Forman el pequeño libro sus recuerdos de estudiante, época feliz que, de todo el caudal acumulado de ciencia, de arte y de experiencia que la vida da para aplacar sus asperezas, constituye lo único suave y consolador, como mano de madre sobre una frente agitada.

¿Eran diferentes a nosotros los contemporáneos de Cané? Quizá no, con la salvedad de que eran más muchachos. No recuerdo haber robado nunca unos melones a ningún vasco. Y lo siento, sinceramente.

Cané calificó a esas páginas como de las más felices que había escrito, y tampoco se equivocó esta vez.

Hay hombres que tienen un subjetivismo especial, precursor de una cierta inmortalidad, que aumenta lógicamente en proporción a su talento.
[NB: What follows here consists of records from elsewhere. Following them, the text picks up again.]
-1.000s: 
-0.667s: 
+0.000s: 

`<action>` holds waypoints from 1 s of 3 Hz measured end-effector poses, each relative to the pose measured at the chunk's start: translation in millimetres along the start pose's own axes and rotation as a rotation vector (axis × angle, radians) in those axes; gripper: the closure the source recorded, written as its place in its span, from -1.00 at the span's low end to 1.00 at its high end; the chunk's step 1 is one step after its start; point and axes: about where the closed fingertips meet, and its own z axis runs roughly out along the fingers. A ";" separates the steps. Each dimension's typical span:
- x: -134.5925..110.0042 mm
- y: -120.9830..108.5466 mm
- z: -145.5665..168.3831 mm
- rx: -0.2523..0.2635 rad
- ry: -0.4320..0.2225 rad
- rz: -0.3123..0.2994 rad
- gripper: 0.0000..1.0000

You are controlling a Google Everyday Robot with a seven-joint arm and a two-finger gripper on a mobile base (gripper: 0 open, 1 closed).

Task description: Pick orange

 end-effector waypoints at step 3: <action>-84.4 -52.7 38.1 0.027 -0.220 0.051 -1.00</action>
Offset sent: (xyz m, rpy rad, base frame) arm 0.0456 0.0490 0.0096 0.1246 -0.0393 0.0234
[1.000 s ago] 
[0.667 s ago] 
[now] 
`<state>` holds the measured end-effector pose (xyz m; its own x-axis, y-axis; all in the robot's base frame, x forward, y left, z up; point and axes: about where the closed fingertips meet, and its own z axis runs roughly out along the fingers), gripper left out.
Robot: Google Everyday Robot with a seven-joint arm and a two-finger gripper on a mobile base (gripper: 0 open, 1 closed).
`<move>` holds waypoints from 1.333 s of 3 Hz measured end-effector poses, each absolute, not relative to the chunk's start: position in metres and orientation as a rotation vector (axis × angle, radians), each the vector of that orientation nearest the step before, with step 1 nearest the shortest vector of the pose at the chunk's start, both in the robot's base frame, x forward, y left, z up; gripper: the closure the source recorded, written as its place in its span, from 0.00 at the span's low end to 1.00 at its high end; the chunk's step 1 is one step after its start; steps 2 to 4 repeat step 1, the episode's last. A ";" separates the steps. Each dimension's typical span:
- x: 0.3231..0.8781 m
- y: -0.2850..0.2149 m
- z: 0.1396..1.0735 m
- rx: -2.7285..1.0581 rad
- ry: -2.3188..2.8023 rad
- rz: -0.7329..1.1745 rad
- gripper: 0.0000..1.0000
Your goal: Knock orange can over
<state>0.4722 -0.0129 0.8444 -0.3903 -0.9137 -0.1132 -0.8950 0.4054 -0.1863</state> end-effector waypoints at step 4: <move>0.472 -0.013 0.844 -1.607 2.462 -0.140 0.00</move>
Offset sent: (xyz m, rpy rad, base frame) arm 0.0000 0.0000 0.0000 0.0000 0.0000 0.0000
De esos temperamentos han salido las confesiones o memorias íntimas, que siempre han sido interesantes y que han asegurado la fama de su autor, porque la vida del hombre, en esa parte que escapa a los demás porque es un monólogo, según Amiel, tiene la atracción de lo desconocido, al mismo tiempo que de lo inmutable, a través de los tiempos.

"Juvenilia" posee algo de esas cualidades. Sin ser una memoria ni una confesión, – es un recuerdo, como dijimos, – tiene algo de ambas cosas.

Es contraproducente hablar de los recuerdos. Ellos, como el cariño, como el amor, no se analizan, sino que se sienten. El que esto escribe, ha gustado con delicia las páginas suavemente melancólicas de "Juvenilia", escritas en una sencillez de estilo que no es una de sus menores cualidades. Muchos debemos a ese alto espíritu una hora íntima, proporcionada por ese libro delicioso. De pocos escritores, y más si ellos son argentinos, podríase decir tal cosa. Y este es el mejor elogio a su vida y a su obra. A "Juvenilia" estará siempre unido el nombre de Cané, como el perfume de una flor evoca la imagen de la planta, que por darle vida es estimada.

Horacio Ramos Mejía.

1916.

1

Es por eso que siento un horror piadoso por los chicos precoces a quienes tengo simpatía o cariño. Se me figura – y aquí hago mío un pensamiento de José María Ramos Mejía – que los retardados poseen como una capa preservadora que mantiene en una especie de fanal, sus almas delicadas.

2

A esto hay que agregar algunos artículos sueltos aparecidos en diversas revistas. Véase "La Biblioteca" y la "Revista de Buenos Aires", entre otras. "A la distancia", que algunos diccionarios y publicaciones consideran como otro volumen, es un folleto en el que se han reunido dos artículos que se encuentran en "Charlas literarias": Carlos Encina – recuerdos íntimos – y "Tedium Vitae".